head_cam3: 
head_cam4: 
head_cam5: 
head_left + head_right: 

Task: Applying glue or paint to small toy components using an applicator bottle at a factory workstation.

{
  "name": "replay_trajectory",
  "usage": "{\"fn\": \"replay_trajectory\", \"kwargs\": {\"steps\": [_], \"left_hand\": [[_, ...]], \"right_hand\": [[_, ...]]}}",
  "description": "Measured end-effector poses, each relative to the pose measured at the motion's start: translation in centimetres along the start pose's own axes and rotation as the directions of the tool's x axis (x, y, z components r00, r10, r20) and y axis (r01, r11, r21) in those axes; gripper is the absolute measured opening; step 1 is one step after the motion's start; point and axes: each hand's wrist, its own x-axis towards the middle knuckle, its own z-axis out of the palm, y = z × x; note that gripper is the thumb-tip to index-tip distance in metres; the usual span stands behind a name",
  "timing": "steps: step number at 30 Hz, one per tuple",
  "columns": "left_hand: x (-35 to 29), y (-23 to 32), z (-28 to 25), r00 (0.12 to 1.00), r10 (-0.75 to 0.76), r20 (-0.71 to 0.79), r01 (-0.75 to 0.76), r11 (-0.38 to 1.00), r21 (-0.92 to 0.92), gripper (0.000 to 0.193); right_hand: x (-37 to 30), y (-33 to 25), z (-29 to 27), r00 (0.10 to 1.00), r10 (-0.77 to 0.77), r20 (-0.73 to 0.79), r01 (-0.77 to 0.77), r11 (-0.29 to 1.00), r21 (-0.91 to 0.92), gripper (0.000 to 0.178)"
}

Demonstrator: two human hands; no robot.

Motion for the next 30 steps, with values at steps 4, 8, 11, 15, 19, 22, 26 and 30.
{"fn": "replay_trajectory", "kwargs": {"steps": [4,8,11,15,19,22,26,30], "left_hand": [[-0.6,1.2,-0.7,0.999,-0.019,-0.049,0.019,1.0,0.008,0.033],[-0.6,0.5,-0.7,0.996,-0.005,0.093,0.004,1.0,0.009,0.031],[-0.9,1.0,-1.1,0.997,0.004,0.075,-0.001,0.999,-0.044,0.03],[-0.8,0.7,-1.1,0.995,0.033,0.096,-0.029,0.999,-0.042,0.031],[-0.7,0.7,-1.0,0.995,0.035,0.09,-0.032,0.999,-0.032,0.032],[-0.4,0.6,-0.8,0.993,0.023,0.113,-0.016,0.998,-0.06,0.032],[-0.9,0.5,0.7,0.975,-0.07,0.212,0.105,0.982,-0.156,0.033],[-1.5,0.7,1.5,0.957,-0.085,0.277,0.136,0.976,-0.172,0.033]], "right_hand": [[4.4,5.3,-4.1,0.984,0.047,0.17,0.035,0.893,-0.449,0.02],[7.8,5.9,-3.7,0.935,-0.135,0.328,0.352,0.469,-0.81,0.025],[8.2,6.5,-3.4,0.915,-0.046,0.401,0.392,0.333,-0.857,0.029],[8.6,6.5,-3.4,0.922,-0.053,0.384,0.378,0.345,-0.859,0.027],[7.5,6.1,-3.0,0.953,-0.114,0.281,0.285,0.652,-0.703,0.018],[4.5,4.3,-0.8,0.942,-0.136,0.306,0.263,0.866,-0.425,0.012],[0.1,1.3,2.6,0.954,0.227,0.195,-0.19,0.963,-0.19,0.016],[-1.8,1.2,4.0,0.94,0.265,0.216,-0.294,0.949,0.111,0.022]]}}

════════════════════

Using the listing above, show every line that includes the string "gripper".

Expected answer
  "description": "Measured end-effector poses, each relative to the pose measured at the motion's start: translation in centimetres along the start pose's own axes and rotation as the directions of the tool's x axis (x, y, z components r00, r10, r20) and y axis (r01, r11, r21) in those axes; gripper is the absolute measured opening; step 1 is one step after the motion's start; point and axes: each hand's wrist, its own x-axis towards the middle knuckle, its own z-axis out of the palm, y = z × x; note that gripper is the thumb-tip to index-tip distance in metres; the usual span stands behind a name",
  "columns": "left_hand: x (-35 to 29), y (-23 to 32), z (-28 to 25), r00 (0.12 to 1.00), r10 (-0.75 to 0.76), r20 (-0.71 to 0.79), r01 (-0.75 to 0.76), r11 (-0.38 to 1.00), r21 (-0.92 to 0.92), gripper (0.000 to 0.193); right_hand: x (-37 to 30), y (-33 to 25), z (-29 to 27), r00 (0.10 to 1.00), r10 (-0.77 to 0.77), r20 (-0.73 to 0.79), r01 (-0.77 to 0.77), r11 (-0.29 to 1.00), r21 (-0.91 to 0.92), gripper (0.000 to 0.178)"

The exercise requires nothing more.